**INFORMATION PROVIDED**:
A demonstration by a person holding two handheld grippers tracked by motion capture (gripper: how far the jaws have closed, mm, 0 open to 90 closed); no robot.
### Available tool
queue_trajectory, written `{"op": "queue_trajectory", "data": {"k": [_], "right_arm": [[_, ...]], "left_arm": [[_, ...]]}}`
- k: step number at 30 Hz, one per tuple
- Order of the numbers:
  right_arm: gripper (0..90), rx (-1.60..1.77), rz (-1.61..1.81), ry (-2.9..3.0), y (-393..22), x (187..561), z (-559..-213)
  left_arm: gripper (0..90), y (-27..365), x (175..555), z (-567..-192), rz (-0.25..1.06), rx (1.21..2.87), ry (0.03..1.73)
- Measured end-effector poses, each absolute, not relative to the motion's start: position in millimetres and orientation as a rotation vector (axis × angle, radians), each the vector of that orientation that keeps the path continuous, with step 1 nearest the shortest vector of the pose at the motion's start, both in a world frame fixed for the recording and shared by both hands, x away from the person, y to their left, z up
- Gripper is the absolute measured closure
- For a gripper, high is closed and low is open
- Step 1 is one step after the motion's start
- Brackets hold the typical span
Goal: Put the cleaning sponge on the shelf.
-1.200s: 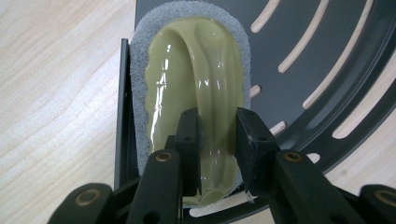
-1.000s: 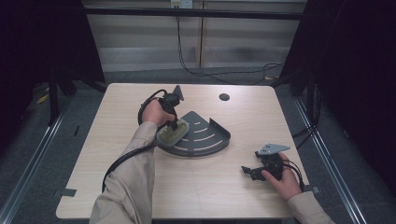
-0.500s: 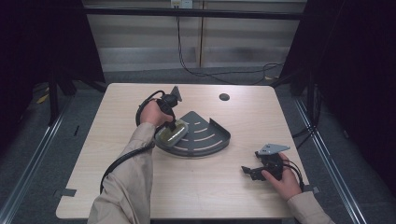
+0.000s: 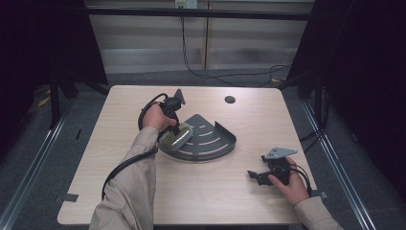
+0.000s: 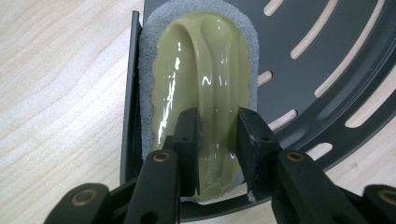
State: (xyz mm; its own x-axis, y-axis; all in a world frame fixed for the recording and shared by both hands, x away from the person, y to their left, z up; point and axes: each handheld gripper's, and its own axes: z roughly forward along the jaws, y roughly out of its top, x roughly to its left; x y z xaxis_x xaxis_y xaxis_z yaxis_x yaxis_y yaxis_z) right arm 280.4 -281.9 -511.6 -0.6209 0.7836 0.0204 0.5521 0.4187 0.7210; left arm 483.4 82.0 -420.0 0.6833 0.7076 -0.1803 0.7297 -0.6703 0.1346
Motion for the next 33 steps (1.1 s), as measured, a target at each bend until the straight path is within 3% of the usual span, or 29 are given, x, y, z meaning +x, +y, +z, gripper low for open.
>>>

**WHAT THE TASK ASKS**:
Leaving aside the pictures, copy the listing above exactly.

**RESPONSE TO THIS TASK**:
A demonstration by a person holding two handheld grippers tracked by motion capture (gripper: how far the jaws have closed, mm, 0 open to 90 closed); no robot.
### Available tool
queue_trajectory, written `{"op": "queue_trajectory", "data": {"k": [_], "right_arm": [[_, ...]], "left_arm": [[_, ...]]}}`
- k: step number at 30 Hz, one per tuple
- Order of the numbers:
  right_arm: gripper (0..90), rx (-1.60..1.77), rz (-1.61..1.81), ry (-2.9..3.0), y (-393..22), x (187..561), z (-559..-213)
  left_arm: gripper (0..90), y (-27..365), x (175..555), z (-567..-192), rz (-0.25..1.06), rx (1.21..2.87), ry (0.03..1.73)
- Measured end-effector poses, each absolute, not relative to the motion's start: position in millimetres and orientation as a rotation vector (axis × angle, radians), each the vector of that orientation that keeps the path continuous, with step 1 nearest the shortest vector of the pose at the motion's start, both in a world frame fixed for the recording and shared by both hands, x away from the person, y to their left, z up
- Gripper is the absolute measured closure
- For a gripper, high is closed and low is open
- Step 1 is one step after the motion's start
- Brackets hold the typical span
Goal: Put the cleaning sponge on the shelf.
-1.200s: 
-1.000s: 
-0.500s: 
+0.000s: 
+0.000s: 
State: (xyz mm; its own x-axis, y-axis; all in a world frame fixed for the recording and shared by both hands, x away from the person, y to their left, z up; point and axes: each handheld gripper's, and its own axes: z roughly forward along the jaws, y roughly out of its top, x roughly to its left; x y z xaxis_x xaxis_y xaxis_z yaxis_x yaxis_y yaxis_z) right arm 280.4 -281.9 -511.6 -0.6209 0.7836 0.0204 0.5521 0.4187 0.7210; left arm 483.4 82.0 -420.0 0.6833 0.7076 -0.1803 0.7297 -0.6703 0.1346
Motion for the next 33 steps (1.1 s), as measured, a target at each bend until the straight path is within 3% of the usual span, or 29 are given, x, y, z meaning +x, +y, +z, gripper low for open.
>>>

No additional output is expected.